Certain women may be more at risk for depression because of the way they deal with negative memories, according to researchers at the University of Illinois at Urbana-Champaign.
The study showed that otherwise healthy women who tested high for neuroticism — a trait associated with having more negative emotions, such as anxiety — tended to return to their bad memories to think about them over and over.
This action, called rumination, is known to be associated with depression, the researchers said.
Furthermore, women who dealt with bad memories by trying to suppress them were actually more likely to remember them, and then feel bad after thinking about them, compared with women who used other coping strategies. No such link was found in men.
The findings suggest that learning to deal with emotional challenges, such as negative memories, in a healthy way may help prevent depression, said study researcher Florin Dolcos, a psychology professor at the University of Illinois at Urbana-Champaign.
For the study, Dolcos and his team surveyed about 70 men and women ages 18 to 34 with no history of depression or other psychiatric disorders. Volunteers completed a questionnaire with 115 phrases intended to awaken memories of distinct life events such as “being hospitalized,” “birth of a family member,” or “witnessing an accident.”
Participants recorded the date of the event, reported how often they thought about it, and rated the emotional intensity of the memory. Only memories with strong emotional significance were chosen for the study’s analysis. Volunteers also completed a personality test.
Men who scored high in neuroticism were able to recall more negative memories than men who were low in neuroticism. On the other hand, women high in neuroticism tended to revisit the same negative memories over and over.
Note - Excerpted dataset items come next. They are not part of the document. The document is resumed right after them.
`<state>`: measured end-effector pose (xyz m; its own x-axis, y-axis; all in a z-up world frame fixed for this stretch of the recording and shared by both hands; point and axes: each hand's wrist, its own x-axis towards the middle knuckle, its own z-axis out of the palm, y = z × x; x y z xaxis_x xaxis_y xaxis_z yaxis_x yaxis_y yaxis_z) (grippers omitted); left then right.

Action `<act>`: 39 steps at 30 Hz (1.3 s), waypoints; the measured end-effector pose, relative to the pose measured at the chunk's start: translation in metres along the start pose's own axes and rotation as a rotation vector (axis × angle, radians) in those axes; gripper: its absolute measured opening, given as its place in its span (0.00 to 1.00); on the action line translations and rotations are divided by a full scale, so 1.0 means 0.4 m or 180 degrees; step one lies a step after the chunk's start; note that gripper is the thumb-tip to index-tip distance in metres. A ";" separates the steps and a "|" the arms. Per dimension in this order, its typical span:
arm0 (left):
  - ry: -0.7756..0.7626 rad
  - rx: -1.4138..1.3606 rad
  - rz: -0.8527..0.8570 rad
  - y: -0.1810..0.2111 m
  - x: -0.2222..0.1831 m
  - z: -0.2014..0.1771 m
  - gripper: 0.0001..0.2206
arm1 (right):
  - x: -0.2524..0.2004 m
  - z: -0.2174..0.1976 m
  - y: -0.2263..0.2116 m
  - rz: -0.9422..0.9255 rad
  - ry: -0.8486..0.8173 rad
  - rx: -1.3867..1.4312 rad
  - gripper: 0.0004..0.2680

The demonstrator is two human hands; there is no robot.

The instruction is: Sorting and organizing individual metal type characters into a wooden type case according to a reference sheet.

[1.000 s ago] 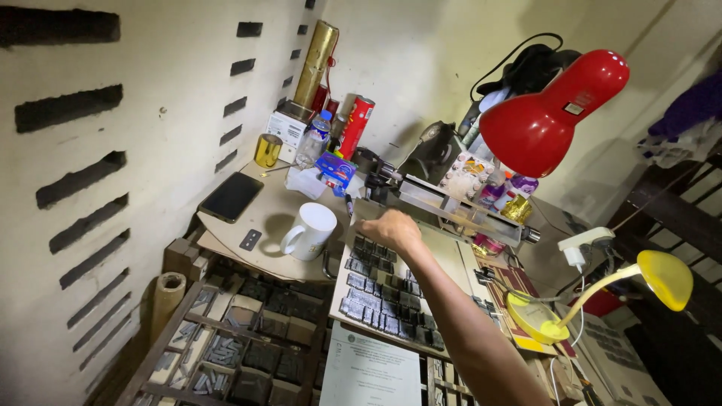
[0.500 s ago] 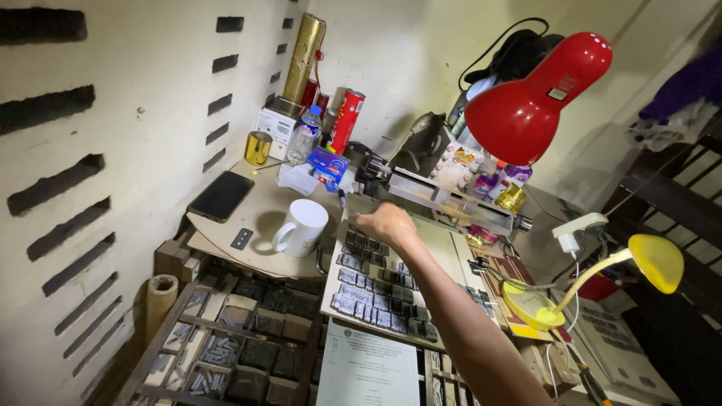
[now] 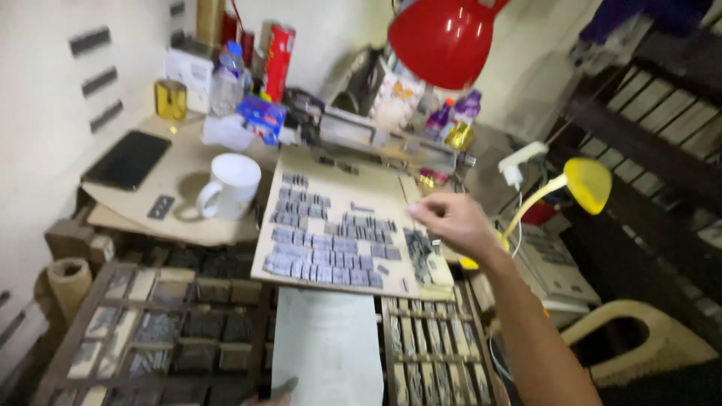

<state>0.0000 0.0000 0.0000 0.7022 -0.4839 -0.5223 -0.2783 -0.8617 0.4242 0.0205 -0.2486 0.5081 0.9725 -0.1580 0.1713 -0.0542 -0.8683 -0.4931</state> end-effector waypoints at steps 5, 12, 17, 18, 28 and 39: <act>0.3651 -0.0822 0.1626 0.110 -0.417 -0.123 0.06 | -0.229 0.047 0.211 -0.0340 0.1663 0.0068 0.05; 0.3971 -0.0399 0.2028 0.134 -0.438 -0.168 0.06 | -0.519 0.434 0.571 0.0931 0.2117 0.1204 0.13; 0.3846 -0.0155 0.2065 0.139 -0.433 -0.164 0.08 | -0.597 0.554 0.647 0.1501 0.1819 0.0959 0.12; 0.3935 -0.0091 0.2111 0.142 -0.432 -0.166 0.08 | -0.593 0.560 0.655 0.1369 0.1853 0.1005 0.11; 0.3971 -0.0058 0.2224 0.154 -0.436 -0.153 0.09 | -0.608 0.570 0.662 0.0950 0.1682 0.0770 0.09; 0.3444 -0.1257 0.2327 0.137 -0.540 -0.067 0.02 | -0.618 0.602 0.712 0.1561 0.1506 0.0449 0.13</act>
<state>-0.1492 0.0616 0.1559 0.6852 -0.2890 0.6686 -0.7284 -0.2738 0.6281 -0.1805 -0.3436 0.1201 0.6382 -0.7321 0.2380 -0.4008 -0.5799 -0.7092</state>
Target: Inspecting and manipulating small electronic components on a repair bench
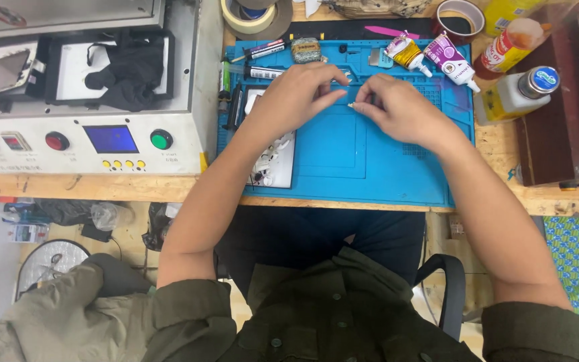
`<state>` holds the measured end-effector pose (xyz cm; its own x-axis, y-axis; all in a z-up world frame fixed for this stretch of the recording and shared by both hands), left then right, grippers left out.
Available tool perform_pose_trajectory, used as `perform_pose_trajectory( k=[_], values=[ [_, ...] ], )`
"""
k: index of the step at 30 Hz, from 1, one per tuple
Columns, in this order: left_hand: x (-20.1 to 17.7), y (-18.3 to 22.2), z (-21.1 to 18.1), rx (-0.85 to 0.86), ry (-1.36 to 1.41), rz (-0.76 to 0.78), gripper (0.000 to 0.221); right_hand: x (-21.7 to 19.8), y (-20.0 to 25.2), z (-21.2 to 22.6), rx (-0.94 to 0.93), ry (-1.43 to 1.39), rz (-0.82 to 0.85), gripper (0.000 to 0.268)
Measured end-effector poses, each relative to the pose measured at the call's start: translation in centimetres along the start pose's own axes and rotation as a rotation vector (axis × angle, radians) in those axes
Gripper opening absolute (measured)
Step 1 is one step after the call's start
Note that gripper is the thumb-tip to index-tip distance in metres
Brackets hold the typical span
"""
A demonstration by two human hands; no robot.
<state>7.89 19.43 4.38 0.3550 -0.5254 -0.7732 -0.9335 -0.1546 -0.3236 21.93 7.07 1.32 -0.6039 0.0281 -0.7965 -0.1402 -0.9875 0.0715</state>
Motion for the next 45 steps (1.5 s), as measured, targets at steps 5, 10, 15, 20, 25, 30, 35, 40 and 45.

The study also focused on which of two general strategies participants used to deal with bad memories: suppression, which includes trying not to think about a memory, and reappraisal, in which a person attempts to lessen the blow of a negative memory by looking at it from a new perspective.
For example, you don’t get the job you wanted, but an opportunity or new connection resulted from the interview, Dolcos said. You could reappraise your memory by focusing on the positive points in any situation.
Dolcos said that by refusing to think about negative memories, a person does not get a chance to resolve their feelings about the situation. If you relive memories to reappraise them, you can find a solution to help you feel better, he added.
Choosing to reappraise bad memories will interrupting harmful rumination, and may help prevent the development of clinical disorders, including depression, Dolcos said.